AI agents invoke install_package to trigger actions in Pharo Nc. What it does depends on the arguments the agent supplies, and its effects often reach beyond the immediate call — builds kicked off, notifications sent, workflows started.
Based on the tool name alone, 'install_package' most likely installs a software package into the Pharo environment, which triggers an external operation (downloading, loading, modifying the system state). This falls under Execute as it runs an operation with side effects. The blast radius is high because installing packages can introduce malicious code, alter system behavior, or break the environment.
From the tool's definition Tool name 'install_package' — description is empty and uninformative.
Attacks that exploit this kind of access
install_package.

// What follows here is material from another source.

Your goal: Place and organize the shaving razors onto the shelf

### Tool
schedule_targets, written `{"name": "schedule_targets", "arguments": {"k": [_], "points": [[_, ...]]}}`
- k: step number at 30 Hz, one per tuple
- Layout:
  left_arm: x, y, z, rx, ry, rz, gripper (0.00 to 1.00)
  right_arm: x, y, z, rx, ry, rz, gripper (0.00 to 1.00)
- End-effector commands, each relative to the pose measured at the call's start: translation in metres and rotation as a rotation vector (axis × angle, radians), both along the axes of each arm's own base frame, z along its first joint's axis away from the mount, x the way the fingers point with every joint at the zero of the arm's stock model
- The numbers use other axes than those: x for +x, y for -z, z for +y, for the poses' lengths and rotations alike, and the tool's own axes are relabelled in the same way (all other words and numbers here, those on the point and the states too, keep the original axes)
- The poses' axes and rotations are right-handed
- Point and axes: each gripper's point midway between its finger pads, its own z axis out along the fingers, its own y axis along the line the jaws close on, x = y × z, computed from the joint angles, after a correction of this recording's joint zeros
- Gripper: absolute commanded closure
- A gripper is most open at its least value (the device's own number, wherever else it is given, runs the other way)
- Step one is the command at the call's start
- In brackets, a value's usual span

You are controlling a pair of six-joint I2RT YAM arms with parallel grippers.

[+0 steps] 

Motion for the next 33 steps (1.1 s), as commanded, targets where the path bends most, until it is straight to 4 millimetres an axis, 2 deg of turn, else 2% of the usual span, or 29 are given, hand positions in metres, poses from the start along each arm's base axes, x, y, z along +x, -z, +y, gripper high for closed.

It is categorised as a Execute tool in the Pharo Nc MCP Server, which means it can trigger actions or run processes. Use rate limits and argument validation.
Register the Pharo Nc MCP server in PolicyLayer and add a rule for install_package: allow, deny, rate-limit, or require approval. Point your MCP client at the PolicyLayer proxy URL and the rule is enforced on every call, before it reaches Pharo Nc. Nothing to install.

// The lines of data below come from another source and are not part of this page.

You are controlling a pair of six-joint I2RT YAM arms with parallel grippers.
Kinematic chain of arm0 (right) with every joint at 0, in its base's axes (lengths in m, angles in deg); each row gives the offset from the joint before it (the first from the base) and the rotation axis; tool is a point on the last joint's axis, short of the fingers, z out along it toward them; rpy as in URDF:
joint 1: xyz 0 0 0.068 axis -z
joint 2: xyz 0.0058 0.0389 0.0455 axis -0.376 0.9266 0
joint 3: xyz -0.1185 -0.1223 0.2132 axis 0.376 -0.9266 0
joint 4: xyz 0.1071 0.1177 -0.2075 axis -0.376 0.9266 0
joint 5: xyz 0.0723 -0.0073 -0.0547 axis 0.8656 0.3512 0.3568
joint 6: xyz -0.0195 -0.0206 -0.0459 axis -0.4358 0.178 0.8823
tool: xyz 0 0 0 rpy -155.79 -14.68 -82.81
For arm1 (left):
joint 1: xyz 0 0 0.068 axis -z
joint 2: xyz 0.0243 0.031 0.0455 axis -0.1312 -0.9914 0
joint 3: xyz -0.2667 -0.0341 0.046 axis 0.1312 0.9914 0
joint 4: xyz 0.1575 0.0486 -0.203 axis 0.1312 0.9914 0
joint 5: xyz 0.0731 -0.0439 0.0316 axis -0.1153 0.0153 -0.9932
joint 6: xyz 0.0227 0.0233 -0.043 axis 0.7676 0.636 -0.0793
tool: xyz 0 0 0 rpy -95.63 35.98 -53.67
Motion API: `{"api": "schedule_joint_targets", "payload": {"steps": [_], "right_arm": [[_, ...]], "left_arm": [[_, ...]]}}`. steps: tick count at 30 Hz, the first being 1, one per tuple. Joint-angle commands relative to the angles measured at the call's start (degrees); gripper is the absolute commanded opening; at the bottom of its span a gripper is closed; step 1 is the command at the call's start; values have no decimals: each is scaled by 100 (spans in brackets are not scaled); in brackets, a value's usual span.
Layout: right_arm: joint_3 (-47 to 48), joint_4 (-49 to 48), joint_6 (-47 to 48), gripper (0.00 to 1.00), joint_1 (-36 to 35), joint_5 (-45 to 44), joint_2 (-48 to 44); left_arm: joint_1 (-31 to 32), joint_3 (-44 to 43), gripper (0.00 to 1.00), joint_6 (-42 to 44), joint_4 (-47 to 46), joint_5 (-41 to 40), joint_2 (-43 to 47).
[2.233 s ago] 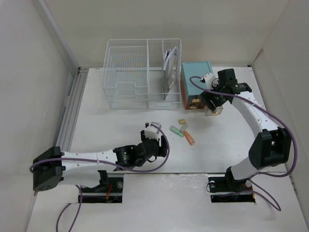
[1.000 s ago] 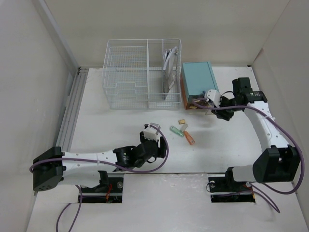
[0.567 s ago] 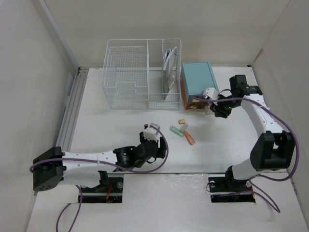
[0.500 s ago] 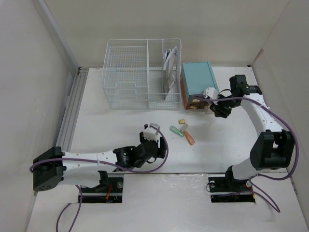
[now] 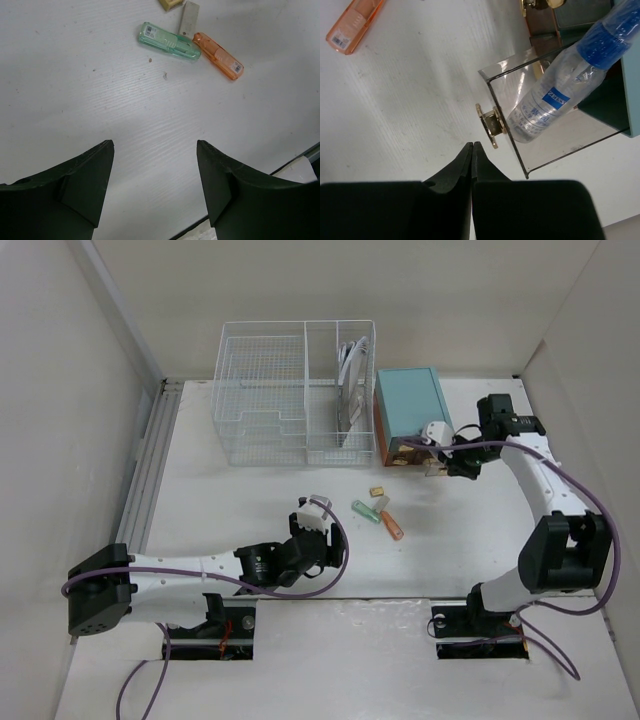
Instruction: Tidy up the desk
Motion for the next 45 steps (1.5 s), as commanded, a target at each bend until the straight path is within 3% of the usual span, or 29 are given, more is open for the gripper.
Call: {"api": "schedule_joint_targets", "payload": {"steps": [1,10,11,13,16,28,33,37,40,41,45], "right_arm": [[-25,407,208,2,43,180,-346],[-245,892,533,0,43,180,-969],[-245,892,533,6,43,267,-1032],[-245,646,472,34,122,320,-1155],[-192,321,366,46,122,434,-1208],[414,-233,146,58,122,593,-92],[528,-233,94,58,122,593,250],[581,-110,94,50,122,593,383],[520,3,155,39,122,540,435],[450,4,155,30,122,488,436],[379,135,260,12,122,435,366]], "left_arm": [[-6,54,63,-46,-95,-72,86],[-6,54,63,-46,-96,-72,86],[-6,54,63,-46,-148,-72,86],[-6,54,63,-46,-149,-20,86],[-6,54,63,-46,-149,-20,86],[-6,116,63,-46,-96,-20,191],[-6,116,63,-46,-43,-20,192],[-6,116,63,-46,10,-20,192],[-6,116,63,-46,10,-20,192],[-6,116,63,-46,10,-20,192],[-6,116,63,-46,10,-20,192]]}}
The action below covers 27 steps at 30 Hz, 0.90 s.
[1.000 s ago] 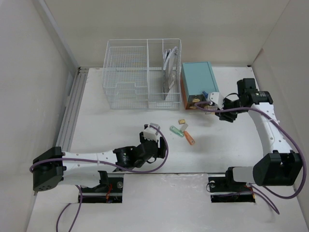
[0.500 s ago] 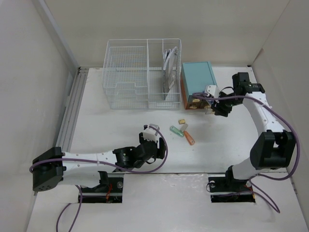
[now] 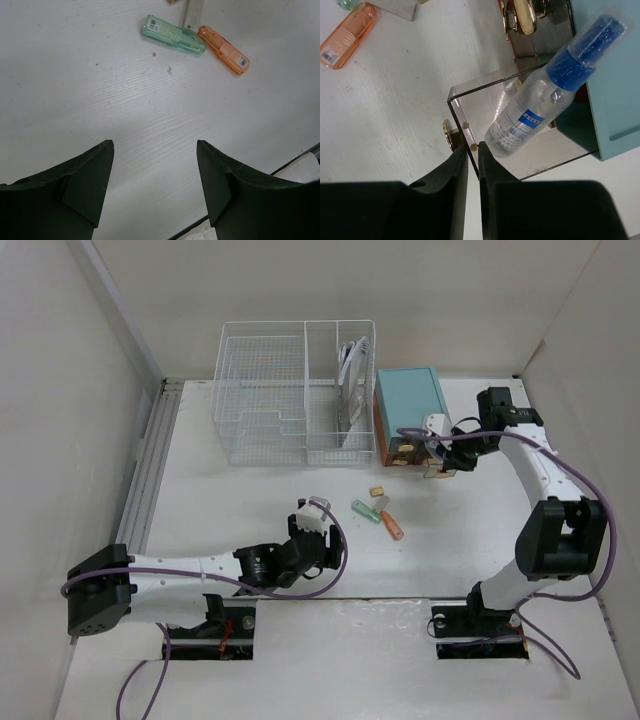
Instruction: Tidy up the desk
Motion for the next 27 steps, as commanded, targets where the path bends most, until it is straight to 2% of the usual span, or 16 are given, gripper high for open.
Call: {"api": "schedule_joint_targets", "payload": {"steps": [1,6,19,20,27], "right_arm": [[-45,177,68,10,26,21,-135],[-229,459,200,3,26,-31,-434],[-520,837,367,3,26,-189,-883],[-520,837,367,6,26,-189,-883],[-520,837,367,10,26,-190,-821]], "left_arm": [[-6,35,63,-38,-36,-98,159],[-6,35,63,-38,-36,-99,159],[-6,35,63,-38,-89,-99,106],[-6,35,63,-38,-141,-99,106],[-6,35,63,15,-89,-99,159]]}}
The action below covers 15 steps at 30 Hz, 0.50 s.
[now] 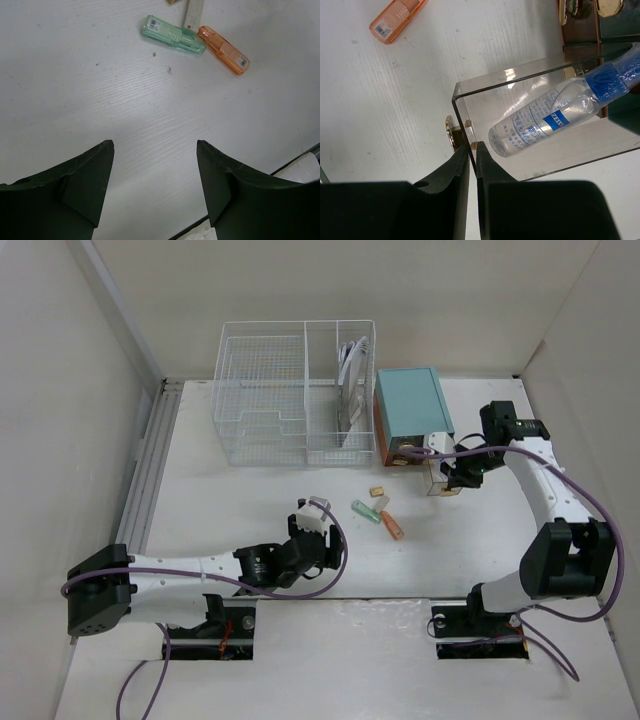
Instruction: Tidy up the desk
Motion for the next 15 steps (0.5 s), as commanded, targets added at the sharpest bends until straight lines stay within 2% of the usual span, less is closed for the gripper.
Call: {"api": "schedule_joint_targets", "payload": {"steps": [1,15], "right_arm": [[7,115,-59,10,28,-113,-130],[-46,115,-59,7,28,-113,-183]], "left_arm": [[-6,35,63,13,-89,-94,159],[-6,35,63,13,-142,-42,106]]}}
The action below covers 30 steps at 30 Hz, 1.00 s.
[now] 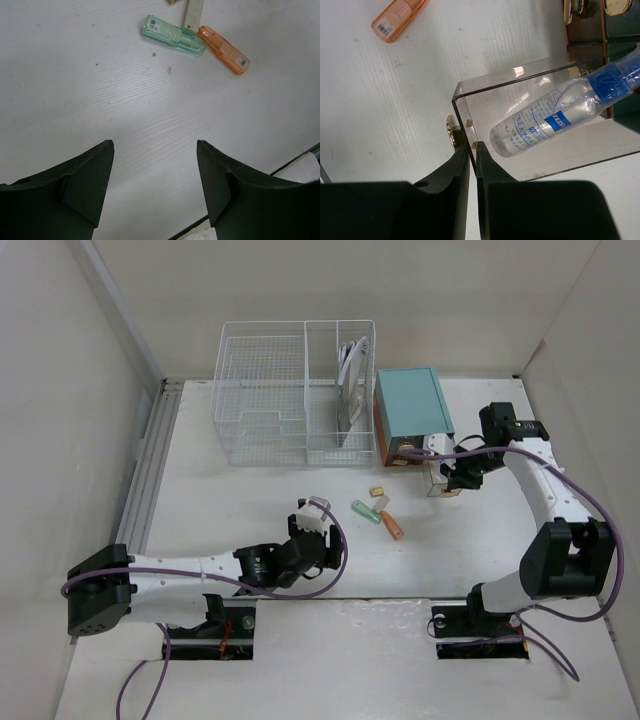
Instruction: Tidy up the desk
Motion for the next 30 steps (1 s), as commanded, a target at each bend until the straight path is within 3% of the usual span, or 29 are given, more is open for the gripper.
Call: {"api": "schedule_joint_targets", "payload": {"steps": [1,30], "right_arm": [[17,115,-85,7,28,-111,-181],[-88,370,-85,6,28,-58,-339]], "left_arm": [[-6,35,63,13,-140,-46,106],[-6,35,63,13,-140,7,106]]}}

install_package is a Execute tool with high risk. Execute tools should be rate-limited and have argument validation enabled.
Yes. Add a rate_limit block to the install_package rule in your PolicyLayer policy. For example, setting max: 10 and window: 60 limits the tool to 10 calls per minute. Rate limits are tracked per agent session and reset automatically.
Set action: deny in the PolicyLayer policy for install_package. The AI agent will receive a policy violation error and cannot call the tool. You can also include a reason field to explain why the tool is blocked.
install_package is provided by the Pharo Nc MCP server (mumez/pharo-nc-mcp-server). PolicyLayer sits as a proxy in front of this server to enforce policies before tool calls reach the server.
Every MCP server has a record like this.
Type a name, get the same breakdown: verified identity, auth posture, risk grade, capabilities, recommended policy.